Il ressort de ce courriel du 23/01/2007 que M. [D] [B] a précisé, s’agissant de l’avantage en nature « journal gratuit » : « votre projet n’appelle plus d’observations de ma part, je le valide donc en l’état et vous confirme qu’il vaut jusqu’au prochain contrôle ou sa pertinence sera vérifiée. Si de nouvelles modalités déclaratives devaient être mises en œuvre nous vous en inviterions suffisamment tôt pour que cela ne perturbe pas votre organisation. »
Dès lors, c’est à juste titre que les agents chargés du contrôle ont vérifié la pertinence de la pratique retenue par la société et ont analysé sa conformité avec la législation en vigueur, étant précisé que le courriel de 2007 ne valait que jusqu’au prochain contrôle et qu’il est justifié d’au moins trois contrôles (2012, 2016 et 2019) réalisés depuis lors.
L’observation pour l’avenir est donc fondée et il y a lieu de rejeter la demande d’annulation, aucun autre moyen contestant son bien-fondé n’étant opposé.
17) Sur les demandes accessoires :
Succombant en la majorité de ses demandes, la société [6] sera tenue aux dépens, en application des dispositions de l’article 696 du code de procédure civile.
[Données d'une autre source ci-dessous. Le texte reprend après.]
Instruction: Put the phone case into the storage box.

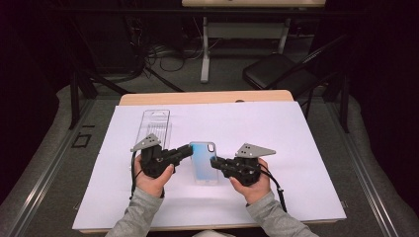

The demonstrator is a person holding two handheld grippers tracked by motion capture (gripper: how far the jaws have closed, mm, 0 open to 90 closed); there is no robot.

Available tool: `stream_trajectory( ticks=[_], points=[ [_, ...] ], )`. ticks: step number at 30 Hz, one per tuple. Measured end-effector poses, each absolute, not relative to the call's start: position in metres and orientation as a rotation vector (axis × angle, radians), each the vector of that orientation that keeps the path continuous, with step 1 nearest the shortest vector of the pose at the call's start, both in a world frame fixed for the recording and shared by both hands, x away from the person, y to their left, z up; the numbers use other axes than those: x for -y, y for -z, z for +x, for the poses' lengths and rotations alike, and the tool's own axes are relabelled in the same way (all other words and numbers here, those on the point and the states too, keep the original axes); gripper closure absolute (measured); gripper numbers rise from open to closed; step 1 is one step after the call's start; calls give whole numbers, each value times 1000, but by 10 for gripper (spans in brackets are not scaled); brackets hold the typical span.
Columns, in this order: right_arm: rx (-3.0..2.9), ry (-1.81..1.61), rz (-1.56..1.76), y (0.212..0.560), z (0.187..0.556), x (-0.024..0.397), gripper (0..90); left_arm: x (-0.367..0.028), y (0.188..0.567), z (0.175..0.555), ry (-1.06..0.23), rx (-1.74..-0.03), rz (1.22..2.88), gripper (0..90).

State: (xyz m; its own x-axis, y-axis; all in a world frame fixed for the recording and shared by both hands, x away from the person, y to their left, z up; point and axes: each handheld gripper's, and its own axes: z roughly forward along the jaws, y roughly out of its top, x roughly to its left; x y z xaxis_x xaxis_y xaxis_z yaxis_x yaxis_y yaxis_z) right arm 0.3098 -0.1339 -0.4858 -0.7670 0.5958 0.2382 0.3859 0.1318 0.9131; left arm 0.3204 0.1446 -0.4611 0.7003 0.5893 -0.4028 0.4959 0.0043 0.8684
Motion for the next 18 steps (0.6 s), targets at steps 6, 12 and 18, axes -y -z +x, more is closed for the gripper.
stream_trajectory(
  ticks=[6, 12, 18],
  points=[
    [-2222, -1702, 976, 486, 310, 134, 822, -143, 462, 320, -94, -886, 1642, 797],
    [-2228, -1701, 974, 486, 311, 134, 822, -143, 462, 320, -95, -883, 1643, 806],
    [-2224, -1704, 977, 486, 311, 135, 822, -144, 461, 320, -105, -888, 1644, 831]
  ],
)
L’issue du litige et l’équité ne commandent pas de faire application des dispositions de l’article 700 du code de procédure civile, de sorte que les demandes formées par l’URSSAF de Bretagne et la société [6] au titre des frais irrépétibles seront rejetées.
PAR CES MOTIFS :
Le tribunal, statuant après débats en audience publique, par jugement contradictoire, rendu en premier ressort et par mise à disposition au greffe de la juridiction,
Valide les chefs de redressement n°1, 2, 5, 6, 7, 10, 11, 12, 18, 23, 26,
Valide l’observation pour l’avenir (point n°27),
Annule le chef de redressement n°3 : avantage en nature véhicule : principe et évaluation – hors cas des constructeurs et concessionnaires,
Annule les chefs de redressement n°15 et n° 16 : cotisations – rupture non forcée du contrat de travail : assujettissement (démission, départ volontaire à la retraite) et son corollaire : forfait social – assiette – cas général,
Annule le chef de redressement n° 17 : indemnités de rupture forcée intégralement soumises à cotisations (préavis, congés payés, non concurrence, congé reclassement…),
Déboute la société SA [6] de sa demande d’annulation des chefs de redressement n° 13 et 14,
Dit qu’il appartiendra à l’URSSAF de Bretagne de procéder au recalcul des majorations de retard tenant compte de ces dispositions ;
Déboute l’URSSAF de Bretagne et la société SA [6] de leurs demandes respectives formées au titre des dispositions de l’article 700 du code de procédure civile,
Condamne la société SA [6] aux dépens.